June 10th, 2010
02:09 PM ET

Teen sailor missing at sea

Abby Sunderland is trying to sail solo around the world and had reached the halfway point Monday.

[Updated at 7:24 p.m. ET] Electronic signals from Sunderland's boat indicate it is drifting at just 1 mph, which means it still is afloat but not under sail, said Jeff Casher, an engineer on her support team.

The mast might have fallen or Sunderland could have been injured,
preventing her from sailing, he said.

Read the full CNN.com story

[Updated at 4:20 p.m. ET] Abby Sunderland's family is scrambling to persuade any government with an aircraft in the area to help find the 16-year-old sailor, family spokesman Christian Pinkston told CNN.

The California teen's 40-foot boat was in the Indian Ocean, about 2,000 miles east of Madagascar and 2,000 miles west of Australia, when distress signals started coming from the boat Thursday morning California time, Pinkston said. No one has been able to contact Sunderland since then.

Sunderland began her journey from Marina del Rey, California, on January 23 with the goal of sailing her 40-foot boat around the world solo and without stopping.
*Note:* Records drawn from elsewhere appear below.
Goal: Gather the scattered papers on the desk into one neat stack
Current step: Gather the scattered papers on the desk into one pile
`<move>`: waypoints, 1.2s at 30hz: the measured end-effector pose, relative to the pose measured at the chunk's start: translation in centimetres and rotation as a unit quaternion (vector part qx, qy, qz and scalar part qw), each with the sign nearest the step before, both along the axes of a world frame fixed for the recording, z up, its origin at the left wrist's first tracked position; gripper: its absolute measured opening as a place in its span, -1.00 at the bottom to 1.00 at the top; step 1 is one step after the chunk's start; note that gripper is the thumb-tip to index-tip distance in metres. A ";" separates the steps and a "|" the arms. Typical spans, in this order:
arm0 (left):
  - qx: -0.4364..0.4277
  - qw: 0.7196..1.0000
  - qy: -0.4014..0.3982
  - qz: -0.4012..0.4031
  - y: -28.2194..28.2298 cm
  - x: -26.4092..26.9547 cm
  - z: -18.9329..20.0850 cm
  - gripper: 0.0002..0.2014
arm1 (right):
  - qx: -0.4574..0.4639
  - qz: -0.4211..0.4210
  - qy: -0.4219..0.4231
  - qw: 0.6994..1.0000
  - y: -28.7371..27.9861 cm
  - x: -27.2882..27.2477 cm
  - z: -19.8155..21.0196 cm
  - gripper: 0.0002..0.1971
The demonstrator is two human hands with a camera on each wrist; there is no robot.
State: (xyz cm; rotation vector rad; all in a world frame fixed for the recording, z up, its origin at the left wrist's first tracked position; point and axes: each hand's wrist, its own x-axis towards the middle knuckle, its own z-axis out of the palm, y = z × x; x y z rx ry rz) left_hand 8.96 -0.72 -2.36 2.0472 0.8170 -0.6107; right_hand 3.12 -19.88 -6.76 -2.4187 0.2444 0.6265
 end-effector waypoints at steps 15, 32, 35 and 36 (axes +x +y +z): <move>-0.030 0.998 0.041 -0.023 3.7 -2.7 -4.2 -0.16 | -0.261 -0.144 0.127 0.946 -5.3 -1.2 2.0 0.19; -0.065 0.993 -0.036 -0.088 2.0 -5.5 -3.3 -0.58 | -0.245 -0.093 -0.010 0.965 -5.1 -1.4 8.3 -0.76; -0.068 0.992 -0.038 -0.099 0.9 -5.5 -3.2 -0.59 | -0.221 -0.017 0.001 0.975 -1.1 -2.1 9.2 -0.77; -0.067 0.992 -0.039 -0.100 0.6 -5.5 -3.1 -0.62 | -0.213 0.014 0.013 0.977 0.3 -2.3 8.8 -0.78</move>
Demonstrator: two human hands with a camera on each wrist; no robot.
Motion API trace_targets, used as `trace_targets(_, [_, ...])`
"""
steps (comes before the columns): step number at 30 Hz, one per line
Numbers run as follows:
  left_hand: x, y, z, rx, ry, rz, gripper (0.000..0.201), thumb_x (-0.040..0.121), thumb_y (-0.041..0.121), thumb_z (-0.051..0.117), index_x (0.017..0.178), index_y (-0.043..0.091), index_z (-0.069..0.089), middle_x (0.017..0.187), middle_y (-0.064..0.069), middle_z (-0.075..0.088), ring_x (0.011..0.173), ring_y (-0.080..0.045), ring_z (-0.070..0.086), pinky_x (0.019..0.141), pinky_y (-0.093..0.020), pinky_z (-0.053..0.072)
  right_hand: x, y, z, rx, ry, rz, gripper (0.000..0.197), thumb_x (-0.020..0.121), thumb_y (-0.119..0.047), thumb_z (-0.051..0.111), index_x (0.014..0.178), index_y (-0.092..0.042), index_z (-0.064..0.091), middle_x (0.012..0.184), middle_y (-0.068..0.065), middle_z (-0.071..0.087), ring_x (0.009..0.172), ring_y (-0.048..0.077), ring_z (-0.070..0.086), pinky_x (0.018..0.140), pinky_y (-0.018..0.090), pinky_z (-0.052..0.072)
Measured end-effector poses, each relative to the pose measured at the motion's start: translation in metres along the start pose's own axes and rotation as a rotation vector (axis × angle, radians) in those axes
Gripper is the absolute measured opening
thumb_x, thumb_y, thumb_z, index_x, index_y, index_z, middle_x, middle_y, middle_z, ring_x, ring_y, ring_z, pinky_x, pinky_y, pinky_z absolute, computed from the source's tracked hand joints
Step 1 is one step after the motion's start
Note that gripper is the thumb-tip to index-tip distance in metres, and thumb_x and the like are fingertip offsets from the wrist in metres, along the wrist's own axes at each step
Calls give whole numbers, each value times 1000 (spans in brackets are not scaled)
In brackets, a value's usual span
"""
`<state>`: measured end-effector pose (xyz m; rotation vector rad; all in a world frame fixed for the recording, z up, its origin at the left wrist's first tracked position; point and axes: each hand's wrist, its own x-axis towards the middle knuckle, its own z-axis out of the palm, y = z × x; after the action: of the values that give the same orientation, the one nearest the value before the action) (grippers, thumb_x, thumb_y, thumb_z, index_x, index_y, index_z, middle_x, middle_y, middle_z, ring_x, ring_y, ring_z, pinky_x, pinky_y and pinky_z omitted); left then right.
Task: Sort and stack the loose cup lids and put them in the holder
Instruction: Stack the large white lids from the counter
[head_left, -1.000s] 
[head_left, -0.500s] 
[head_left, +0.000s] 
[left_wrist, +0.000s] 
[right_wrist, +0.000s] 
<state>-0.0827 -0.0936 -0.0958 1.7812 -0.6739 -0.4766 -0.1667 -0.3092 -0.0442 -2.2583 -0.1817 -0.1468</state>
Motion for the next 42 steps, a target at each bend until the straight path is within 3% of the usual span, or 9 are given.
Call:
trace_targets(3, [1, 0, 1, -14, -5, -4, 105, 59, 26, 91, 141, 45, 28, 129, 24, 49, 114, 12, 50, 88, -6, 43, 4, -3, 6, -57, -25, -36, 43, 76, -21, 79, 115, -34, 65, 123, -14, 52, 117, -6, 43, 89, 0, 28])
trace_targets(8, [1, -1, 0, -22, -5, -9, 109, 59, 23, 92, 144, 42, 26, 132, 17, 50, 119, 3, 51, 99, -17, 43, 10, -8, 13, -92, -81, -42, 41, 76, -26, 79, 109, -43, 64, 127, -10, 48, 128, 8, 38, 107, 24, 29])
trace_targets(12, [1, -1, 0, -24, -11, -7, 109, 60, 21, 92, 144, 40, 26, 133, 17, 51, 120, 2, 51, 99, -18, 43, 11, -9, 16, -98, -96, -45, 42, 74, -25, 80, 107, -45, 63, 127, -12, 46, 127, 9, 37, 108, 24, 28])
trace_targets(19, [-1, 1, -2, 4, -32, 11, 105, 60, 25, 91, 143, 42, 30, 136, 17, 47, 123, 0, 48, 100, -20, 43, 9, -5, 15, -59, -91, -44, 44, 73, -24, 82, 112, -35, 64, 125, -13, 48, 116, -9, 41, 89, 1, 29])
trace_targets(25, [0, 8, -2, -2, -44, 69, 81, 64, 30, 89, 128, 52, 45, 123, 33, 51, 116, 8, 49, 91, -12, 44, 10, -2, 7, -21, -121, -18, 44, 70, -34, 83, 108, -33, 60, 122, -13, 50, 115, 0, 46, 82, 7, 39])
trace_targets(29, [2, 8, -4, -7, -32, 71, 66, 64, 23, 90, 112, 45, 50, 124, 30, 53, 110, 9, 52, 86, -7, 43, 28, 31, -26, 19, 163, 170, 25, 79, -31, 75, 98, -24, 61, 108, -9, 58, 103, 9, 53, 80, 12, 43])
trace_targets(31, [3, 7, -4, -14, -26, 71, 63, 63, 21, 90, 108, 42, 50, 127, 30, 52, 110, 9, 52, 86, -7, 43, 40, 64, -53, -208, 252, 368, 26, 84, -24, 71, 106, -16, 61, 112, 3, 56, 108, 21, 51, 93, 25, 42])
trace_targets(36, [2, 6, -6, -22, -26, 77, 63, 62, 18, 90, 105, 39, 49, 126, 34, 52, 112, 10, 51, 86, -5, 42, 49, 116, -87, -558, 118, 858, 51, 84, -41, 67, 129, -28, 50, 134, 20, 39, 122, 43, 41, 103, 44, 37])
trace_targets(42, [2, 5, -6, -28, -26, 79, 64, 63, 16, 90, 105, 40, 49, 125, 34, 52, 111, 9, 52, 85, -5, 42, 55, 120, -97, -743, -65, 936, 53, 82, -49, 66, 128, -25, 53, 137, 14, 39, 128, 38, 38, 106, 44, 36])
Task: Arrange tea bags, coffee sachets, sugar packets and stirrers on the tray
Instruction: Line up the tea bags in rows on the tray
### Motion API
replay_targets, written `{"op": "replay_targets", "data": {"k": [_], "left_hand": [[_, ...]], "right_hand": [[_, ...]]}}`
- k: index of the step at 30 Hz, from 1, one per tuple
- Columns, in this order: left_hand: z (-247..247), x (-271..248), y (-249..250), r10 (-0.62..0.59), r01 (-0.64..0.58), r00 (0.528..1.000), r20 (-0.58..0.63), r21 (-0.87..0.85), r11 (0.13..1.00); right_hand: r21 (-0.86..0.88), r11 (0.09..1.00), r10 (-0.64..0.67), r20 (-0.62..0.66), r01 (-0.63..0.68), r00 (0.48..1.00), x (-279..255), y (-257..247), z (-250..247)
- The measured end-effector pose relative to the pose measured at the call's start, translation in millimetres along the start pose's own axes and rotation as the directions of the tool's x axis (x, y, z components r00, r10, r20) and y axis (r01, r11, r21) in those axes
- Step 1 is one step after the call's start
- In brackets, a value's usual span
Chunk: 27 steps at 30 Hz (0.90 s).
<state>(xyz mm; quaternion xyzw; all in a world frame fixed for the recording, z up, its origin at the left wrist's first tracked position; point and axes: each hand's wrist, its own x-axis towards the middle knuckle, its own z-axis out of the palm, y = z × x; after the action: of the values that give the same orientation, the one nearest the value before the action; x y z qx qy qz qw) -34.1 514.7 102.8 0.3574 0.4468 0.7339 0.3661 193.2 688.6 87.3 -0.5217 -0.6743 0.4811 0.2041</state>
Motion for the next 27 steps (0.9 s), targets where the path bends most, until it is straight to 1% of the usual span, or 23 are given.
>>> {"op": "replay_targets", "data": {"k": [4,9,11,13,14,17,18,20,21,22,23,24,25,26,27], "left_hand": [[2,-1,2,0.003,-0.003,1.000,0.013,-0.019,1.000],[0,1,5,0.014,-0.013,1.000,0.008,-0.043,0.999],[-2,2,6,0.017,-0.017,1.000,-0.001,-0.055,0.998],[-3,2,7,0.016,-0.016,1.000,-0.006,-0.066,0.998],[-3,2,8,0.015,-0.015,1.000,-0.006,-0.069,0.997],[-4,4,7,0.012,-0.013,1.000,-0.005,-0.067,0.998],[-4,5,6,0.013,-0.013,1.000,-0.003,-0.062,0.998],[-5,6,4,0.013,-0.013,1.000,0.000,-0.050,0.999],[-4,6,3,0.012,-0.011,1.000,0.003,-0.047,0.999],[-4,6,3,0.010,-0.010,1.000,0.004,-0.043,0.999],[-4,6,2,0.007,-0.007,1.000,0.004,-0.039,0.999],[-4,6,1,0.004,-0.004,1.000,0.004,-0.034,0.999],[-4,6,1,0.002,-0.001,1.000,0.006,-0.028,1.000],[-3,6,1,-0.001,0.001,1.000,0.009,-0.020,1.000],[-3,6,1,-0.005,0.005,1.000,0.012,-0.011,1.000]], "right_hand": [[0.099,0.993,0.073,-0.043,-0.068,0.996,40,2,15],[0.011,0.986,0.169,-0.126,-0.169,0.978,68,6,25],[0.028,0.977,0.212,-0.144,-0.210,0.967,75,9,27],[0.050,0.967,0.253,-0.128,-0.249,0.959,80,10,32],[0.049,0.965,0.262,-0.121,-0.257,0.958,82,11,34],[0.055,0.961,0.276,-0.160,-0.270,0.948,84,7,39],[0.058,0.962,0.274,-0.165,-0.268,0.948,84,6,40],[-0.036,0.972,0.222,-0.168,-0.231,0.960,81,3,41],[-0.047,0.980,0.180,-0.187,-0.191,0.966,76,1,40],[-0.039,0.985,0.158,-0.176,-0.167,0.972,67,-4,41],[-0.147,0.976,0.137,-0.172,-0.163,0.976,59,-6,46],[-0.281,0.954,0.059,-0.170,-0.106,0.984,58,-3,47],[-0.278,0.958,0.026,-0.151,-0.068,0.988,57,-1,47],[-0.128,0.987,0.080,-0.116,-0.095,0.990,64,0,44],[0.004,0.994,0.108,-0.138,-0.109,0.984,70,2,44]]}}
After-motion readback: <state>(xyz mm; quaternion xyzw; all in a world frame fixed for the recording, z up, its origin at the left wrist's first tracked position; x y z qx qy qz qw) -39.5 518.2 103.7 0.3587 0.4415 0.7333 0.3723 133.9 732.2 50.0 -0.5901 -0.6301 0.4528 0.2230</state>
Mechanical troubles forced her to make two stops for repairs, including in Cape Town, South Africa, in early May.

Sunderland's family was told at about 5 a.m. PT about the distress signals. The family had spoken to her just one hour earlier, and although she was in rough seas, she was not in distress at that time, according to Pinkston.

The closest boat - a private fishing vessel - is 40 hours away, according to Pinkston.

The distress signals came from two manually activated distress beacons, Sunderland's family said on her blog Thursday afternoon. When they were talking with her Thursday morning, she told them she had just had a rough sailing day, with winds of up to 60 knots and seas of up to 25 feet, though the winds had subsided to about 35 knots, according to the blog.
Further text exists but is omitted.